## AIM OF THE TASK:
Starting at the line that contains "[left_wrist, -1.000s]", copy every line to the end of the material below exactly, and omit the pictures.

## ENTRIES PROVIDED:
=== Begin Enclosure ===

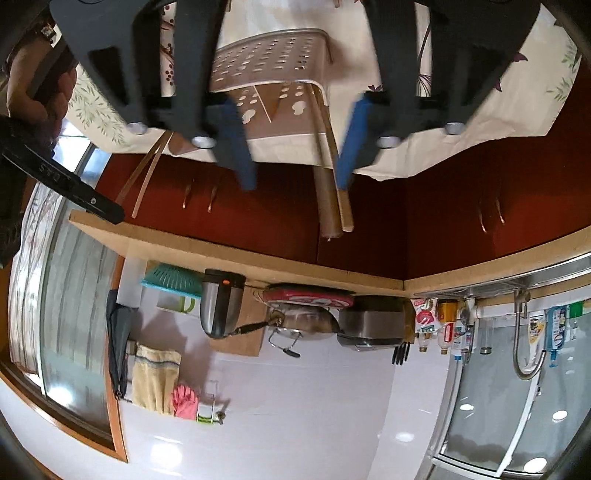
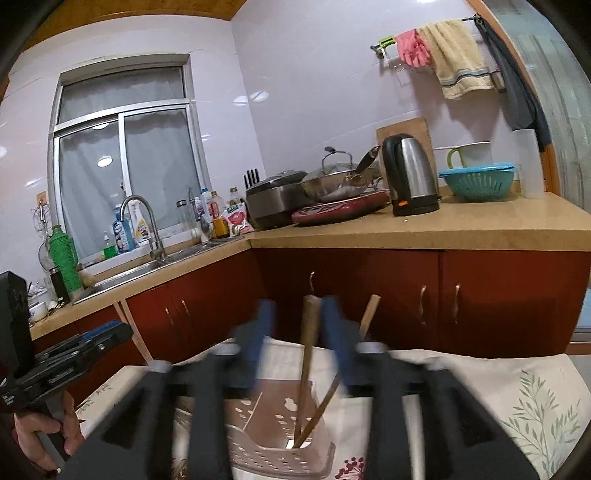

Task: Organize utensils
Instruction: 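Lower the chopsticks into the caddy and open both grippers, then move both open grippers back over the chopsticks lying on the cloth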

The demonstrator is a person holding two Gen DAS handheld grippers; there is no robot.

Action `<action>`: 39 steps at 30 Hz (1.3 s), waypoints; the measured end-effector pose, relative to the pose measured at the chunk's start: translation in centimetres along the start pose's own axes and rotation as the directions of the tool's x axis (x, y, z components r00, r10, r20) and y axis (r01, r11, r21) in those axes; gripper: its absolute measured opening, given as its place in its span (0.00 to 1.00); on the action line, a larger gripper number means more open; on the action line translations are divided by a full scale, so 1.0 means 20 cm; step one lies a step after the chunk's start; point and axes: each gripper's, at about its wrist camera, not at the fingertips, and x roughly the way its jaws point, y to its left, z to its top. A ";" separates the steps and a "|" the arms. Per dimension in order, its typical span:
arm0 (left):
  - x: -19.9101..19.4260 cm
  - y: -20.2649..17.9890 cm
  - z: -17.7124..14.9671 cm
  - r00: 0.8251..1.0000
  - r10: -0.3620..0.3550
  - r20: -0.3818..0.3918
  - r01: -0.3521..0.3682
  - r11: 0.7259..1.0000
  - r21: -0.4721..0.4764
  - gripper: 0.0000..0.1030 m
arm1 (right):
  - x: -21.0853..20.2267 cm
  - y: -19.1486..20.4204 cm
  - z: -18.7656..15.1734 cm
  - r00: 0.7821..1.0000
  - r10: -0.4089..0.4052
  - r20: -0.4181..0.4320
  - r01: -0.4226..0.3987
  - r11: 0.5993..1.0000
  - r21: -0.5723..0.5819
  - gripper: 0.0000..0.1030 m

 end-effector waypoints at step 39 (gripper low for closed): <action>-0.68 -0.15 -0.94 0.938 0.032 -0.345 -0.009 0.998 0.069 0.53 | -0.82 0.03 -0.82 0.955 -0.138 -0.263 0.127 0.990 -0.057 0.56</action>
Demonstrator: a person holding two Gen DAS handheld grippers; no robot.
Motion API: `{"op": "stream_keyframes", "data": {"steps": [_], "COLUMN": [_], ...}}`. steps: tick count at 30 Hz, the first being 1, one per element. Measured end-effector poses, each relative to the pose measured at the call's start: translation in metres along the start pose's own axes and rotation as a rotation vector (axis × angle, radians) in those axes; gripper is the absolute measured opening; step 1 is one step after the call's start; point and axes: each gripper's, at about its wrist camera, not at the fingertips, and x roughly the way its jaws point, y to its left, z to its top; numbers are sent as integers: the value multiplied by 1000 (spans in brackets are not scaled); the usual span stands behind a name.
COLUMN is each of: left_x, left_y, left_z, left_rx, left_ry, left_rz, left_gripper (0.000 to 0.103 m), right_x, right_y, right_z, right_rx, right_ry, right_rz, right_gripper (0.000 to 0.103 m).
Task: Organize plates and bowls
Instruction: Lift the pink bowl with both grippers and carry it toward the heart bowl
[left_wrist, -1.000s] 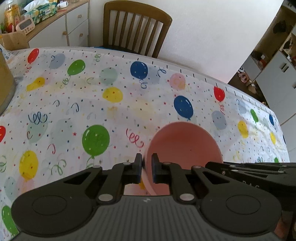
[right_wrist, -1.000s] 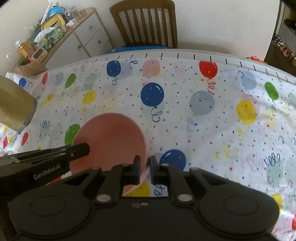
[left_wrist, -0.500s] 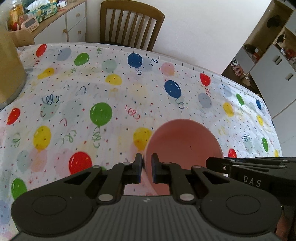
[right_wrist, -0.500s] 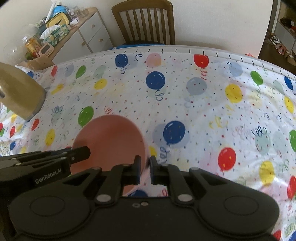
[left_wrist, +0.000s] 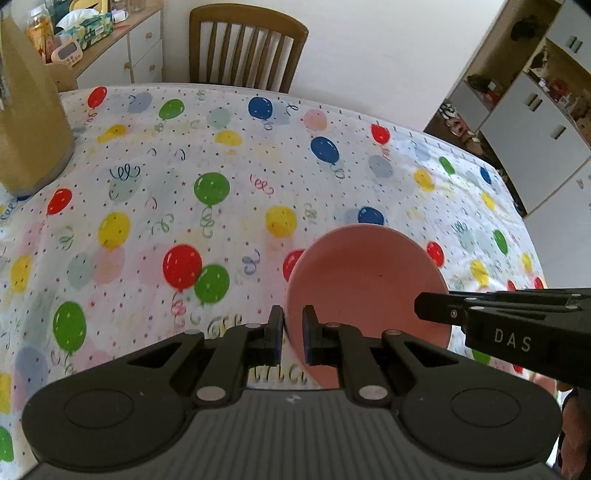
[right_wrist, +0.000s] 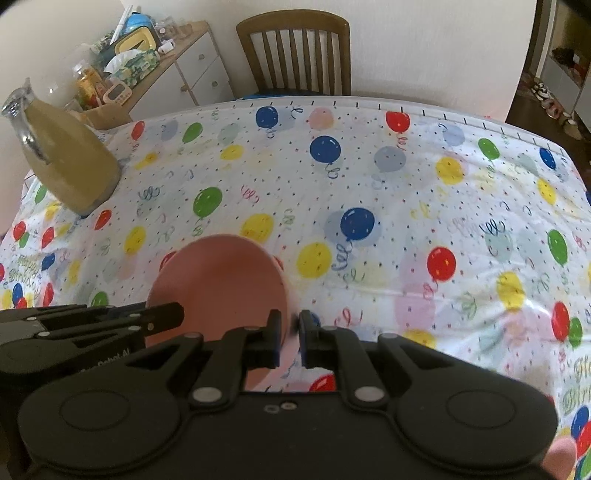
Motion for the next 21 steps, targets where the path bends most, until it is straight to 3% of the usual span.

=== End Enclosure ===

## SOLUTION TO THIS PROBLEM:
[left_wrist, -1.000s] 
[right_wrist, -1.000s] 
[left_wrist, -0.500s] 
[right_wrist, -0.500s] 
[left_wrist, +0.000s] 
[right_wrist, +0.000s] 
Motion for the next 21 steps, targets where the path bends most, until it is straight to 3% of the usual span.

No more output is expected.